* **ABOUT THIS TASK**:
When the line with "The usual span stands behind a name" appears below, start repeating lines exactly, and keep going through the line with "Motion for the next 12"; add nothing outside that span.

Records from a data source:

■ ■ ■

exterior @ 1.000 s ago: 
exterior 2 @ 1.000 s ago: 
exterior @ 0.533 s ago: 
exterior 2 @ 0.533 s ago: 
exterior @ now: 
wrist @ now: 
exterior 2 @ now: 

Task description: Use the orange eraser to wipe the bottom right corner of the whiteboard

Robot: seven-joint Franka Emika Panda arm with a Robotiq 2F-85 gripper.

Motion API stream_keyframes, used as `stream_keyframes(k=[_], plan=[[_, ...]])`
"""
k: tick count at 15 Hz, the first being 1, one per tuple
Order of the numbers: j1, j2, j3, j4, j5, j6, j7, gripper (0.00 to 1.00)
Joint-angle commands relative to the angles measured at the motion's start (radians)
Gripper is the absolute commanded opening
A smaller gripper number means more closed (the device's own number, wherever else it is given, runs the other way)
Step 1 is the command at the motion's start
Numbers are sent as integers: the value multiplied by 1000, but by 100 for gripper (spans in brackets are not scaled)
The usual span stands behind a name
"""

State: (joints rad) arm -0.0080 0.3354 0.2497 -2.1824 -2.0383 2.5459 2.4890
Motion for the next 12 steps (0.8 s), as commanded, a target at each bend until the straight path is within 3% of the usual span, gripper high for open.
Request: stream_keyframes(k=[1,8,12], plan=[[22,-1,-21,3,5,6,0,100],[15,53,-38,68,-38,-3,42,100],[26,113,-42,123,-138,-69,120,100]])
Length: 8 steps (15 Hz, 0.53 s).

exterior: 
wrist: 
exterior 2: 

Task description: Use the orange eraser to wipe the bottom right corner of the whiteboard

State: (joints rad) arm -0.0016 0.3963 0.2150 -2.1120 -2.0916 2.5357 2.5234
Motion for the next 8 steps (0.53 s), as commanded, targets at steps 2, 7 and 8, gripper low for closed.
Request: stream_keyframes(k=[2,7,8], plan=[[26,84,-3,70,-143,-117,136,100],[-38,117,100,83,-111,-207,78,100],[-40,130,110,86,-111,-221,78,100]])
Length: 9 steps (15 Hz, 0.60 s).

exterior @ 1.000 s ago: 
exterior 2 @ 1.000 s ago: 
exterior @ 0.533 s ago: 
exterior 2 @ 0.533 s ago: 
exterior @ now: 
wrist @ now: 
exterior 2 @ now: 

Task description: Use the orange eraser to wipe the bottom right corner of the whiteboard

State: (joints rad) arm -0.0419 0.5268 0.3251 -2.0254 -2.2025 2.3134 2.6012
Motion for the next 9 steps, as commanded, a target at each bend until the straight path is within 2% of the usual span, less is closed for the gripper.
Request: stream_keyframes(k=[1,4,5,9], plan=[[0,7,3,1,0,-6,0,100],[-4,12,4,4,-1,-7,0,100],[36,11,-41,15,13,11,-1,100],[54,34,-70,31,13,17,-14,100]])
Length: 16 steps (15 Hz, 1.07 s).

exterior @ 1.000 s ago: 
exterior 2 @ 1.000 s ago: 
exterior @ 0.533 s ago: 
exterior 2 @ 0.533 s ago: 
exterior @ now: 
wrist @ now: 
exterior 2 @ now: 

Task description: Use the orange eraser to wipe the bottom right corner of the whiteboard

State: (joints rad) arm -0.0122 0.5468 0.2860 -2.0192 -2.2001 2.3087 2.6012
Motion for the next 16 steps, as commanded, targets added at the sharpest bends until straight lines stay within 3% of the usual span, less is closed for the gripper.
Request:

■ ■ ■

* **EXERCISE OUTPUT**:
The usual span stands behind a name
"""

State: (joints rad) arm -0.0080 0.3354 0.2497 -2.1824 -2.0383 2.5459 2.4890
Motion for the next 12 steps (0.8 s), as commanded, a target at each bend until the straight path is within 3% of the usual span, gripper high for open.

This answer is complete as it stands.